La verdad es que no podría enunciar un gran panel, solo algunas cosas que me interesan. León Rozitchner; el debate que suscitó Del Barco –no sé si lo resolvería como él, pero me pareció interesante porque fue un debate profundo–; opiniones de personas que pueden no estar ligadas a ningún grupo político. Leo todas las opiniones que están la prensa. Leo casi todo lo que se escribe en contra del gobierno, pensando en que ahí también debe haber algo; no puede ser que de algunas personas, cuyo estilo no comparto y demás, no se pueda sacar una hebra última para un debate.

La idea de una ética superior, que no tenga añadiduras o que no está condicionada a ningún relativismo, es la ética kantiana, en realidad, pero es sabido las dificultades que tiene para implantarse socialmente. Es lo contrario a la operación política. No es que yo desconozca las operaciones políticas, no es que alguna vez no haya estado inmerso en ellas, creo que a todos nos ha pasado, sabiéndolo o no; pero no veo la posibilidad de seguir en esto si en algún momento uno no puede plantearse esta situación de no ponerle añadiduras a ninguna proposición ética, sobre todo cuando se están jugando el bienestar de millones de personas y la vida de algunas personas también. Eso creo que es necesario tenerlo en cuenta.
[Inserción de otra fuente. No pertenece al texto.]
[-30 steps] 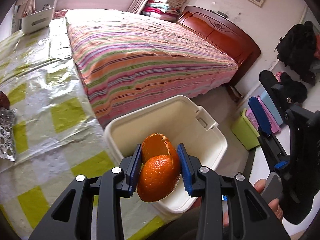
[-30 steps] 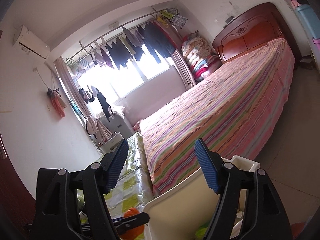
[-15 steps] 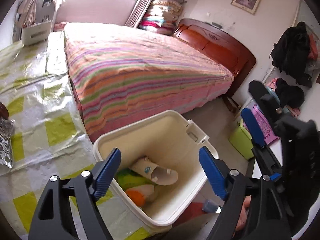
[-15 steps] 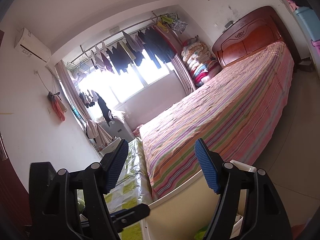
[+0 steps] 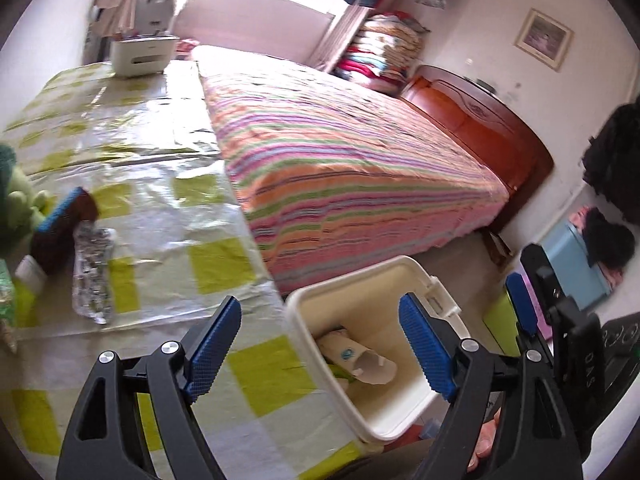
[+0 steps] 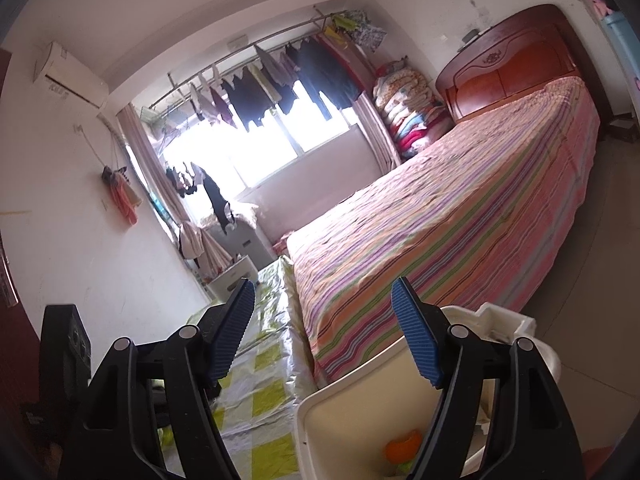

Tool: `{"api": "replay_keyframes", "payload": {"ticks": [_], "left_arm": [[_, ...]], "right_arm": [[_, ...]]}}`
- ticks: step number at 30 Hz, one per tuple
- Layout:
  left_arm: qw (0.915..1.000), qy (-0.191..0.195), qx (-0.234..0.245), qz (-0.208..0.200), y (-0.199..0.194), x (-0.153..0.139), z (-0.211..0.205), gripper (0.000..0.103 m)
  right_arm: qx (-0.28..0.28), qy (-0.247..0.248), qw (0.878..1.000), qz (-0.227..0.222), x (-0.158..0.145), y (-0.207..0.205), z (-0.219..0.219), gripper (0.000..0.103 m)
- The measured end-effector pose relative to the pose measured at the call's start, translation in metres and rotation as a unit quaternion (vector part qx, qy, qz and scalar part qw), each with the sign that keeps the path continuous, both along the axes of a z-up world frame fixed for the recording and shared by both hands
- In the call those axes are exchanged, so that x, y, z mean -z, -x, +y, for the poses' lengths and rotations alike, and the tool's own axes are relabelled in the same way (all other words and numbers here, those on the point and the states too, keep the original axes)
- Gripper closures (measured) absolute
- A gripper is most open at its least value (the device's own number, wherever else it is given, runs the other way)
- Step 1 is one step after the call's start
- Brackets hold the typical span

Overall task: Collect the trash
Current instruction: 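Move both tools to the table and grasp the brown bottle with the right tool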

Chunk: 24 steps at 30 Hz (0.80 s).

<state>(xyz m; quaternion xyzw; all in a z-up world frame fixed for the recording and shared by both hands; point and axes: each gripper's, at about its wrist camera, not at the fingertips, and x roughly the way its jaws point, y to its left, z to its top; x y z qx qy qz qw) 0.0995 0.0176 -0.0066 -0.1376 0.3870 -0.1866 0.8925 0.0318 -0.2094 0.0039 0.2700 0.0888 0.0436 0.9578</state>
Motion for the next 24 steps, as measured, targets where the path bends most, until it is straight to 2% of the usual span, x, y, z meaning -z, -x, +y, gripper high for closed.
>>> {"api": "replay_keyframes", "payload": {"ticks": [7, 11, 17, 24], "left_arm": [[0.9994, 0.005, -0.031, -0.013, 0.01, -0.019, 0.031, 0.024], [0.9981, -0.011, -0.049, -0.036, 0.021, -0.038, 0.058, 0.024], [0.9948, -0.021, -0.082, -0.055, 0.028, -0.043, 0.108, 0.024], [0.9829, -0.04, -0.171, -0.054, 0.032, -0.026, 0.191, 0.024]], "right_arm": [[-0.04, 0.029, 0.999, -0.004, -0.011, -0.015, 0.029, 0.032], [-0.083, 0.056, 0.995, -0.018, -0.028, -0.028, 0.06, 0.03], [-0.161, 0.088, 0.983, -0.029, -0.04, -0.05, 0.123, 0.03], [-0.249, 0.122, 0.96, -0.026, -0.046, -0.083, 0.197, 0.028]]}}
Están las obras de muchos autores, sin compartirlas enteramente –porque para compartir algo enteramente uno se puso difícil ya, con la edad. La obra de Hannah Arendt en ese sentido me interesa, es una ética muy exigente. De Argentina, del siglo XX también se pueden mencionar algunos: José Ingenieros, sacándoles algunos aspectos muy cuestionables de momentos de su obra, pero, por ejemplo, la idea de “moral sin dogmas” es interesante. Algunas cositas de Alberdi –aunque hay tropiezos muy grandes en la obra de Alberdi–, la idea de “pueblo-mundo” es una idea que, si no concede demasiado a la globalización (que en Alberdi es así), es una buena forma de pensar los problemas de un país y no cerrarse en jactanciosidades fronteras para adentro. Es necesario en un mundo en guerra, cuando uno se expresa contra la guerra de Irak, saber decirlo con mucha precisión, decir un “no” que sea verosímil y fundamentado. Me parece que toda sociedad vive ese tipo de situación. Es lo mismo del “que se vayan todos”, es esa ética profunda. En mi caso, yo diría, a diferencia de una intervención ingenua al “que se vayan todos”, resolvamos ya. Pero si se van todos y lo dije yo y me miran a mí para que reponga todo, ¿cómo me esquivo del riesgo de proponer todo lo que yo dije que tenía que irse? Ese grito me sigue pareciendo interesante, es una ética casi absoluta. Pero también creo que necesitamos protegernos de eso que nos inspira.